0   /   100

SEPTEMBER 7: L’ESPRIT DU TEMPS – Luigi Mattiolo

SETTEOTTOBRE
L’ESPRIT DU TEMPS

Soon it will be one year since the pogrom with which Hamas declared war on Israel and the West. The Setteottobre Association, which was founded in Italy to combat resurgent anti-Semitism in our societies, has decided to initiate a reflection on what has changed after October 7, 2023, in our individual lives and collective lives.


Luigi Mattiolo

Soon it will be one year since that tragic October 7 in which the State of Israel suffered the bloodiest and most cowardly attack in its history. I experienced it with a mixture of horror, dismay and disbelief. I shared with my many Israeli friends the anguish of those moments, the inability to admit that such ferocity could be unleashed against the Jews, that such a level of aberration could emerge to mortify, humiliate and massacre innocent civilians while bragging about it in front of their parents, and that that abyss of inhuman cruelty could be perpetrated as a tool of struggle to be inscribed in the epic of the Palestinian people.

Since then, endless days have passed for those in Israel who mourn their murdered loved ones and those who wonder about the fate of their family members they have never heard from again. By my undeserved good fortune I was not directly involved, and any of my feelings or thoughts about what happened discount this privileged position of mine. But that does not prevent me from experiencing very difficult times. From October 7 onward, in fact, a wave of rejection, of genuine revulsion at Israel’s motives, has risen. A country besieged from the North, from the South, from the East, hit in its vital centers by continuous missile and terrorist attacks, seeing its very survival undermined from all sides, its population terrorized, its schools closed in vast regions of the country, its economy on its knees fails to mobilize understanding and support in our Western public opinions. On the contrary, it is brazenly placed in the dock. He is blamed for having had a disproportionate reaction to the attacks he continues to suffer, for not turning the other cheek, for not coming to terms with those who proudly profess its destruction, its erasure from the map. It has thus proved most difficult for me and for so many like me to try to re-establish the sequence of events, the connection between cause and effect, the distinction between Israel and all of us and the armies of those who attack Israel to strike at the values we are supposed to believe in, individual and collective freedom, respect for human dignity, democracy. Israel’s democratic and liberal identity has been completely disavowed, victims and perpetrators have been put on the same level, even the highest international institutions ever created in human history have accused Israel of pursuing the genocide of the Palestinian people, composed of thousands of individuals who live, work and have found their place in society in Israel. A death-wish terrorist acolyte like Hamas, which has been ruling Gaza with an iron fist since 2005 and using its brethren as human shields, has been granted a salvific function by the Palestinian people, as the only authentic and effective defender of the legitimate aspiration for the creation of its own state. In other words, in our world, which we thought evolved and vaccinated against the virus of violence and oppression, it has been admitted that rape and murder under certain circumstances can be a useful and therefore justifiable tool of political struggle.

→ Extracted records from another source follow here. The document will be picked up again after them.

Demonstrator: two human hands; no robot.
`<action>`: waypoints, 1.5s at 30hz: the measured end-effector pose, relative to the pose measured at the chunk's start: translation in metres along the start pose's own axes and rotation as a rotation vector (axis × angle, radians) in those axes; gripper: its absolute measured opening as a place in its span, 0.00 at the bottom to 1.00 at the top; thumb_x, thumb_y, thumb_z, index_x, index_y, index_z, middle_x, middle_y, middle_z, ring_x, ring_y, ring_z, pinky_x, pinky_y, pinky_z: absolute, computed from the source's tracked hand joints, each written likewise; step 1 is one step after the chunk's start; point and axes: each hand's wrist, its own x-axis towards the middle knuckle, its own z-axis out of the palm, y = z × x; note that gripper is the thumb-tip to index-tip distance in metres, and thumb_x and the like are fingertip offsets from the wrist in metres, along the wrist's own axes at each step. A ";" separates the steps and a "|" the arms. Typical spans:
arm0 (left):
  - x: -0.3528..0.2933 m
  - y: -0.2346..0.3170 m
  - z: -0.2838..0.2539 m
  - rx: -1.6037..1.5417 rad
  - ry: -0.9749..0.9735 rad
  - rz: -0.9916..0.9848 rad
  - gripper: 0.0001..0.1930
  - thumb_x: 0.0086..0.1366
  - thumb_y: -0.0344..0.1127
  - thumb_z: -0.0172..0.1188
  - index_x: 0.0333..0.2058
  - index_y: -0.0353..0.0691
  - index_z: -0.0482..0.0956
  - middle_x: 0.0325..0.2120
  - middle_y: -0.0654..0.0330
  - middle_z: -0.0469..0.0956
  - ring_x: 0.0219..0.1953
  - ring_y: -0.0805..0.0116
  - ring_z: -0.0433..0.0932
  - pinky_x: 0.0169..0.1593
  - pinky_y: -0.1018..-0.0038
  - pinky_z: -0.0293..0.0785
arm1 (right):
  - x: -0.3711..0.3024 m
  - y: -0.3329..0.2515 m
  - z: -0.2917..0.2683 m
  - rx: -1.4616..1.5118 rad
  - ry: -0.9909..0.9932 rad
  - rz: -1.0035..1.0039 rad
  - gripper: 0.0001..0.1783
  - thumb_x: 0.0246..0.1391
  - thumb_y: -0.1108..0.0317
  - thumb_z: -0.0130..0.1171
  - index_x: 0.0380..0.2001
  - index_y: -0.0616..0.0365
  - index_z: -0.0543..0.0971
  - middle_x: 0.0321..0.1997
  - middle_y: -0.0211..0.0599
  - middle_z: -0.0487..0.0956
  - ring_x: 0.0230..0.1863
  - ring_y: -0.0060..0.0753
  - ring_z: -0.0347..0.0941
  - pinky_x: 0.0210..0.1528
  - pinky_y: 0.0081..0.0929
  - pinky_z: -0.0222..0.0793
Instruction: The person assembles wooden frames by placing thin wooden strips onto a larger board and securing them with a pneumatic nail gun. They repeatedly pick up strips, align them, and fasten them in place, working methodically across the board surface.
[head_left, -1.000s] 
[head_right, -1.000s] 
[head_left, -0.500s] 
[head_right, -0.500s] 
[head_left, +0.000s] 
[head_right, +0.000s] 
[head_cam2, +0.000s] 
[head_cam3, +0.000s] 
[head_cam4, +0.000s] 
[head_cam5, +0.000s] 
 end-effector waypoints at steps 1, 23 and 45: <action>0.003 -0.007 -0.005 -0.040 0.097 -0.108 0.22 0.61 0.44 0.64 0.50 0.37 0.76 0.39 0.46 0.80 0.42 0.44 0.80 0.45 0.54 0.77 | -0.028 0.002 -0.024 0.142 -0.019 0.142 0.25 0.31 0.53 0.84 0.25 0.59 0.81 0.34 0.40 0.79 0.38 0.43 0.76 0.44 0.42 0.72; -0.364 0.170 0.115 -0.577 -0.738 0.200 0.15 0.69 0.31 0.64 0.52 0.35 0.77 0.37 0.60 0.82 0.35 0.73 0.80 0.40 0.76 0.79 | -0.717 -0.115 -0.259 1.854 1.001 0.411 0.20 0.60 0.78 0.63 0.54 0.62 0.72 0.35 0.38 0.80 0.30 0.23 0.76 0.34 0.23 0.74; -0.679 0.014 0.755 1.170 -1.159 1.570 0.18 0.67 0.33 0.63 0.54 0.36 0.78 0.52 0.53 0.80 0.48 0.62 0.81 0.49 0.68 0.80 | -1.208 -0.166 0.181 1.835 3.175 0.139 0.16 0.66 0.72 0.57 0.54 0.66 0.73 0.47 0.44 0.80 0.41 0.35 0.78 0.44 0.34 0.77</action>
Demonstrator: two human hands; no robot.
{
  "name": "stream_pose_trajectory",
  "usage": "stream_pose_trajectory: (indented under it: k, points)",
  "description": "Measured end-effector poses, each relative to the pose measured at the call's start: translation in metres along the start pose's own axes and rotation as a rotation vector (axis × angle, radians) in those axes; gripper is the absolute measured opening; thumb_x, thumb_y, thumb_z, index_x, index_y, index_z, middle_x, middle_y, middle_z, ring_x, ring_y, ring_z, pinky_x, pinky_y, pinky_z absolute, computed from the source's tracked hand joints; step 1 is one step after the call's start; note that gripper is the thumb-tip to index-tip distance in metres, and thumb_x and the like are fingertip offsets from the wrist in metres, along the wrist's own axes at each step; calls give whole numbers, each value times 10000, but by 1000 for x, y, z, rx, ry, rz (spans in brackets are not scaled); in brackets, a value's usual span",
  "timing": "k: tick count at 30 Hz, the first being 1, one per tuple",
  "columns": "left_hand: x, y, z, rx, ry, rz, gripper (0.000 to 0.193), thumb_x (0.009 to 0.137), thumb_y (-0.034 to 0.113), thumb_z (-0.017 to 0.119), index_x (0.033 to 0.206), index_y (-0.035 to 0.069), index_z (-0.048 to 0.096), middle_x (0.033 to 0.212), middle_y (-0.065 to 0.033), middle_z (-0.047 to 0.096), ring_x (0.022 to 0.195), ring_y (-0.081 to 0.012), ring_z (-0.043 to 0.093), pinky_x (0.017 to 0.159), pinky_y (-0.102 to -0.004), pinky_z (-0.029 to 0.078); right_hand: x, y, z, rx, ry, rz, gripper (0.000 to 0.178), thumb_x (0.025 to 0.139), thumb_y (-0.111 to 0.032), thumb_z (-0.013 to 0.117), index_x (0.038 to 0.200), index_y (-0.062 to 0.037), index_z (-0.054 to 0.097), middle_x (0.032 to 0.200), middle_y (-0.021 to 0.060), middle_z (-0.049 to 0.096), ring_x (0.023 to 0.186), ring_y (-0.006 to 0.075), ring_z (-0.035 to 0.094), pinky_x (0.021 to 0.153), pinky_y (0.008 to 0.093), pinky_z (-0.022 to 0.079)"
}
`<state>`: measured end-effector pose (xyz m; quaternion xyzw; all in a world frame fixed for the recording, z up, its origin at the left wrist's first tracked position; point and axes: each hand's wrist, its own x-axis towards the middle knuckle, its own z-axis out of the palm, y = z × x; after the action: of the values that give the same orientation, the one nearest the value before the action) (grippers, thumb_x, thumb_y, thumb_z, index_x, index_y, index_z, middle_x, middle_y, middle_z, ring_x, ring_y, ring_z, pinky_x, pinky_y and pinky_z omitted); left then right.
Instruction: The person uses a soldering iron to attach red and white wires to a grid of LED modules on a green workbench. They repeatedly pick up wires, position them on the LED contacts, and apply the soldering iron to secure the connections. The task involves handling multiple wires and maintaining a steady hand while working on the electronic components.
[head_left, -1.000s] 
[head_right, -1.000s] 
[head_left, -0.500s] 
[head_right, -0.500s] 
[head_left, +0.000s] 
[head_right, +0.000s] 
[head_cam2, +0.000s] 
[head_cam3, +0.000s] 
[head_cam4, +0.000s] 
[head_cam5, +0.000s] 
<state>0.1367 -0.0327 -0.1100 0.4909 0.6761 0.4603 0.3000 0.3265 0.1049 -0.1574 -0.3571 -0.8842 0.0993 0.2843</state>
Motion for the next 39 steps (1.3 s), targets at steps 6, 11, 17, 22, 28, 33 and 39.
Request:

If the same reading has not been applied to other liberation struggles that have also dotted our history-from Vietnam to Eastern Europe, to name a few-there must be a reason. I have pondered this reason for a long time, coming to the conclusion that when the victim is a Jew, the inconceivable becomes acceptable, the unspeakable is absurdly contextualized, circumscribed, deprived of its truth.

I believe this is the whole destructive essence of anti-Semitism, a phenomenon that I have never believed was buried by history, but of which I have often found obvious traces in the most unexpected circles and interlocutors, but which has now become a manifesto around which without modesty — apart from some hypocritical dissimulation with so-called anti-Zionism — a collection of enemies of Western civilization as we have hitherto understood it is gathered.

Since October 7 nothing has been the same in Israel and for Israel. The country has never been so endangered, so isolated and doomed. Now really his survival is jeopardized. The hope, which I am sure is not illusory, is that the Israeli people will be able to overcome the ordeal, even if it means sacrifices and bitter choices; that they will be able to regain their cohesion; that they will be able to share at every level the priorities of the moment, which for so many Israelis center on the return of the abductees. Conversely, it is perhaps illusory to hope that in our Western world, prosperous and far from the line of fire, we will recognize the deep reasons, the founding values that unite us with Israel and never with its enemies, who will have to be held accountable for their crimes first and foremost by the Palestinians, whose fate is clearly irrelevant to most of those who profess to champion their cause.